According to behavioural finance studies, investors that are crippled with the optimism bias almost live in a bubble of different market realities and thus, the impact of this bias on investment decisions is seen to be significant.

One accurate example of this can be WeWork. In just a matter of a few months, the co-working startup went from unicorn status with a US$50 billion valuation to a cautionary tale worth just $8 billion. Adam Neumann, the charismatic WeWork founder promised to help “change the world” and gullible investors like SoftBank and JPMorgan bought in.

In the aftermath of Uber, Morgan Stanley’s head tech banker Michael Grimes, who is often called a Silicon Valley whisperer to Wall Street, said, “It’s really easy to be a pundit and say, ‘It should be higher’ or ‘It should be lower,’ but investors are making decisions about that every day.”

  • Gender bias holds women entrepreneurs back:

This is yet another bias that corrupts investment decisions quite often.
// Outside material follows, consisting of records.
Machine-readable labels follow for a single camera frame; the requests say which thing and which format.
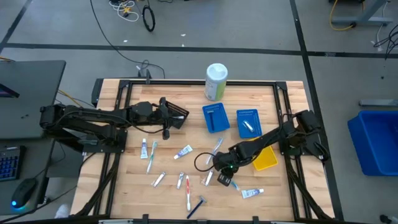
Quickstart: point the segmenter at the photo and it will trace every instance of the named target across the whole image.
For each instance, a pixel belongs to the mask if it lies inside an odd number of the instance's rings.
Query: white label
[[[213,83],[211,80],[206,79],[205,95],[209,100],[216,100],[217,87],[217,83]]]

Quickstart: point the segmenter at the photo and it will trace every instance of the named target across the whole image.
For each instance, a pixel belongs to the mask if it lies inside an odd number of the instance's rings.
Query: blue bin
[[[238,122],[239,135],[241,138],[255,138],[262,136],[258,110],[237,110],[236,120]],[[245,120],[252,126],[254,129],[253,132],[250,132],[248,128],[243,125],[243,121]]]
[[[398,111],[361,111],[348,129],[365,175],[398,175]]]
[[[207,105],[202,109],[205,115],[207,130],[210,133],[224,131],[230,127],[223,103]]]

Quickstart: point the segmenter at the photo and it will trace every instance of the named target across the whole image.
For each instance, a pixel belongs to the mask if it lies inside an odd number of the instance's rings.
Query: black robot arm
[[[169,128],[180,128],[189,114],[188,111],[166,101],[164,97],[159,100],[158,105],[140,102],[113,111],[57,104],[43,106],[40,112],[40,126],[46,136],[84,152],[123,152],[127,138],[126,128],[131,126],[150,134],[162,131],[162,137],[166,140],[170,137]],[[145,131],[139,128],[152,125],[159,125],[161,129]],[[65,129],[86,133],[86,140],[70,134]]]
[[[293,118],[297,119],[298,126],[295,127]],[[315,118],[312,111],[301,111],[291,116],[288,121],[284,122],[280,127],[273,129],[265,135],[250,141],[243,141],[230,147],[227,153],[218,152],[213,157],[213,165],[217,171],[220,171],[218,181],[228,186],[231,179],[239,170],[239,167],[246,166],[253,162],[261,151],[280,140],[286,139],[289,142],[288,149],[280,149],[285,153],[287,158],[290,156],[299,156],[303,152],[317,156],[322,161],[328,159],[328,153],[319,143],[318,132],[321,126]],[[305,186],[301,183],[295,173],[290,160],[287,163],[287,175],[293,180],[297,188],[309,202],[312,210],[318,218],[330,219],[322,209],[317,205],[316,201],[309,194]]]

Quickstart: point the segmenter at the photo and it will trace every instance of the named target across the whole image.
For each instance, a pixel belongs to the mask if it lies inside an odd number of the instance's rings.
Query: wooden table
[[[118,79],[105,79],[102,85],[98,108],[113,110],[118,90]],[[302,82],[287,82],[292,112],[308,109],[307,97]],[[211,152],[217,139],[224,138],[221,151],[242,141],[236,124],[236,110],[258,109],[263,134],[278,127],[275,110],[274,93],[268,86],[227,86],[221,100],[228,114],[231,128],[219,133],[210,134],[204,121],[202,106],[214,102],[207,100],[203,93],[203,85],[134,85],[131,103],[150,101],[158,103],[160,97],[186,110],[190,114],[181,129],[170,129],[170,139],[163,141],[162,134],[146,134],[134,128],[129,128],[126,150],[121,156],[118,180],[113,200],[112,218],[141,218],[149,214],[149,218],[186,219],[187,196],[185,181],[180,190],[176,189],[178,175],[184,172],[190,176],[191,207],[193,208],[202,195],[207,199],[191,219],[208,220],[252,220],[258,216],[260,220],[293,220],[289,187],[284,157],[279,152],[278,144],[274,144],[274,152],[279,164],[277,166],[256,171],[250,164],[241,167],[234,180],[241,189],[263,188],[264,193],[256,197],[243,199],[241,192],[232,186],[225,187],[217,182],[218,172],[215,172],[210,185],[205,187],[200,182],[207,172],[199,172],[193,166],[193,160],[201,152]],[[154,131],[159,127],[145,127]],[[149,160],[140,159],[142,138],[148,142],[148,153],[152,142],[158,140],[154,162],[150,174],[146,174]],[[183,158],[174,160],[173,156],[187,144],[193,152]],[[79,211],[90,199],[98,186],[103,154],[96,154],[83,166],[71,214]],[[207,156],[198,159],[203,164]],[[303,172],[307,189],[319,206],[329,216],[334,217],[330,194],[326,184],[323,166],[313,156],[302,156]],[[157,188],[150,184],[158,178],[161,172],[167,175]],[[302,197],[297,191],[297,199],[301,217],[304,217]],[[101,204],[102,211],[106,204],[106,193]]]

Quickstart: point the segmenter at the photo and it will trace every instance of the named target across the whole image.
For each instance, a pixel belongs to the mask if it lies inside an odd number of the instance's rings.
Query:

Among investors, there is a general perception that women are less serious in their business ventures. In a male-dominated VC scene, this stigma is reinforced by funding decisions that are based primarily on heuristics derived from men. Did you know that less than 10% of decision makers at VC firms are women and around 74% of U.S. investment firms have no female investors at all?

In Southeast Asia, over 76% of VC firms do not have women in decision making role, and around the world, only 2.4% of fund managers are women. Last year, Southeast Asian startups raised $8.6 billion. out of which merely 16.5% went to women-led firms.

This bias exists despite data suggesting that greater returns are generated by female entrepreneurs. According to a study, for every dollar of funding, women-led startups generate a return of 78 cents, whereas, at just 31 cents, male-founded startups generate less than half that.

This is where artificial intelligence (AI) and algorithms can be leveraged to help investors make better decisions.

How AI can eliminate biases

When it comes to eliminating biases and democratising the funding landscape, due to advances in machine learning and artificial intelligence, computational statistical methods become particularly valuable. Statistical modelling can enable VCs to make highly consistent predictions for financing decisions. It can help to identify patterns in the prior distribution of data and thus predict future events accurately, leading to an untainted decision based purely on data.

Statistical models consistently integrate empirical evidence and weigh these proof points optimally. Consequently, machine intelligence is a suitable approach for making a statistical inference based on existing data and they have the ability to learn as the data input grows.

Clearbanc, a US-based revenue-based funding firm claims that by using AI to review financial and marketing data, they were successful in removing the bias of traditional VC funding, resulting in 8 times more finance capital going to female founders on the platform than the industry average.

At Jenfi, we  look to address the investor bias in Southeast Asia by using tangible metrics to measure a business’ productivity of growth. We rely on credit underwriting and automated screening to remove human biases by evaluating businesses based on quantitative measures.

For example our platform is automatically integrated into real-time data sources, including payment processors like Stripe and Braintree, merchant platforms like Shopify, Lazada and Shopee, as well as digital advertising platforms like Facebook and Google. This helps predict sales and marketing efficiency and eliminates the need for qualitative inputs. It also helps eliminate human biases and expedites the process, enabling them to raise the applicant up to three eligible offers within 24 hours.

With more companies tapping into data and utilising the latest technologies like AI and machine learning to help eliminate biases from the funding scene, a better, more democratic investment landscape should be possible in near future.